= Requirement =
Which lines of the listing below contain the word "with"? Return them.

----------------------------------------

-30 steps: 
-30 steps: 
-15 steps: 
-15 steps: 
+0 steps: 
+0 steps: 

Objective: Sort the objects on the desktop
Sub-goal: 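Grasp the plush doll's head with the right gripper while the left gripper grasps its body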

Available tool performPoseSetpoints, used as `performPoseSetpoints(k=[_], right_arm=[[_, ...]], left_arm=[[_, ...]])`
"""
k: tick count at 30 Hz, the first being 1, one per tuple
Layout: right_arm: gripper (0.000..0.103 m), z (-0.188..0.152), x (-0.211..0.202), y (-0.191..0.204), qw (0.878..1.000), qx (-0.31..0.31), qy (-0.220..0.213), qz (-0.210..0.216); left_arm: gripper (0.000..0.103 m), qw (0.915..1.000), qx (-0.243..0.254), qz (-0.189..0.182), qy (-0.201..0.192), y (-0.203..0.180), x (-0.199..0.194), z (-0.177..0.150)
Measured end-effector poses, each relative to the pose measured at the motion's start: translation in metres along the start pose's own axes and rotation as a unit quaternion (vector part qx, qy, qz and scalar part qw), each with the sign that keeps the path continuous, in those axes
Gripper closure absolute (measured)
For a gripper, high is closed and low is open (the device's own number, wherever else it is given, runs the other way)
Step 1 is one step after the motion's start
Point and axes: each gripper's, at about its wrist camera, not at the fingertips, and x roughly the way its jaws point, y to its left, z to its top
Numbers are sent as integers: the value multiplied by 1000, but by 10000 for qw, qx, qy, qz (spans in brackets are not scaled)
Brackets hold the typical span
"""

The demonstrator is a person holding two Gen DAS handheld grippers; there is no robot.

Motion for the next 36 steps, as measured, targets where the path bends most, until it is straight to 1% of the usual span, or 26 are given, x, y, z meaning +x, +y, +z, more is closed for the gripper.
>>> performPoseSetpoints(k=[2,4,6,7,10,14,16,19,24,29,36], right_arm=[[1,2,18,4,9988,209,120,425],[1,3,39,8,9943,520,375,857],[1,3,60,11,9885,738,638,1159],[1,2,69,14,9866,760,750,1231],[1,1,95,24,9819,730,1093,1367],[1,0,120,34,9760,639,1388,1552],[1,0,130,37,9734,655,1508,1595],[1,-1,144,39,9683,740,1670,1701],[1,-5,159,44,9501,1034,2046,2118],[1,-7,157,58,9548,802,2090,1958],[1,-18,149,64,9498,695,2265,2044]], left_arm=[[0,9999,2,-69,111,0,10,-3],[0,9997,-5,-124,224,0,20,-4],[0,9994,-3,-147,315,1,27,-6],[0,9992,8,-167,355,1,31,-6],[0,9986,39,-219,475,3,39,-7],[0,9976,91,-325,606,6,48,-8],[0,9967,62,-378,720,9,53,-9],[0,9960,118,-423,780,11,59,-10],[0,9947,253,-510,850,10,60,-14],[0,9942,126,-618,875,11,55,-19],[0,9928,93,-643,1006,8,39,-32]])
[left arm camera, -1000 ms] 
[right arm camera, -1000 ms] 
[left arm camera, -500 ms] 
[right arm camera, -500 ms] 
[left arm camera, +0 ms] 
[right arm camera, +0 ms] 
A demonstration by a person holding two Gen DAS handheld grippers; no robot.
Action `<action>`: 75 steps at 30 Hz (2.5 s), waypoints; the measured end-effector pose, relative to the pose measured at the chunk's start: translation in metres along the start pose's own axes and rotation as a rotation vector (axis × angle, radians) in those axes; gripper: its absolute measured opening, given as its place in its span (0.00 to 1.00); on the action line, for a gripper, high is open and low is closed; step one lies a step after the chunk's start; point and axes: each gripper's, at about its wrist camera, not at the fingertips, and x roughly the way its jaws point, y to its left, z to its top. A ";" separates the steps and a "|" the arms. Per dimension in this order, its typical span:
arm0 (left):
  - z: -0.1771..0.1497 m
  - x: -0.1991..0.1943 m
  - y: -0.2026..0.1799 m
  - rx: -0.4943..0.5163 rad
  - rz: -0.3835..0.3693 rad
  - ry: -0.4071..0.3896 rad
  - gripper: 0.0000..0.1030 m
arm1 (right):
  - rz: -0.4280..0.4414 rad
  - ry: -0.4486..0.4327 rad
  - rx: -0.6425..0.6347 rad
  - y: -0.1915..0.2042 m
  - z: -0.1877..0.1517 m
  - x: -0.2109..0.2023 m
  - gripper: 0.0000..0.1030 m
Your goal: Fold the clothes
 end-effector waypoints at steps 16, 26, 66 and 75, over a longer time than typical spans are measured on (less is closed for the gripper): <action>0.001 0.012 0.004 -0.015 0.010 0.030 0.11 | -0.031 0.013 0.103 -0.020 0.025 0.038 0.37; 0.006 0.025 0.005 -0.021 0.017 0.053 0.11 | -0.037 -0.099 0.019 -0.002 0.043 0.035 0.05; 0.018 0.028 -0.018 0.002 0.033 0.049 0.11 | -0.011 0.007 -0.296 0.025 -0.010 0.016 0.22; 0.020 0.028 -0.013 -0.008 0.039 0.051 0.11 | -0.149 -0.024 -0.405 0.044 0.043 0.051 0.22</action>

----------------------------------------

= Completed exercise =
Sub-goal: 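Grasp the plush doll's head with the right gripper while the left gripper grasps its body
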Measured end-effector poses, each relative to the pose measured at the motion's start: translation in metres along the start pose's own axes and rotation as a unit quaternion (vector part qx, qy, qz and scalar part qw), each with the sign that keeps the path continuous, in those axes

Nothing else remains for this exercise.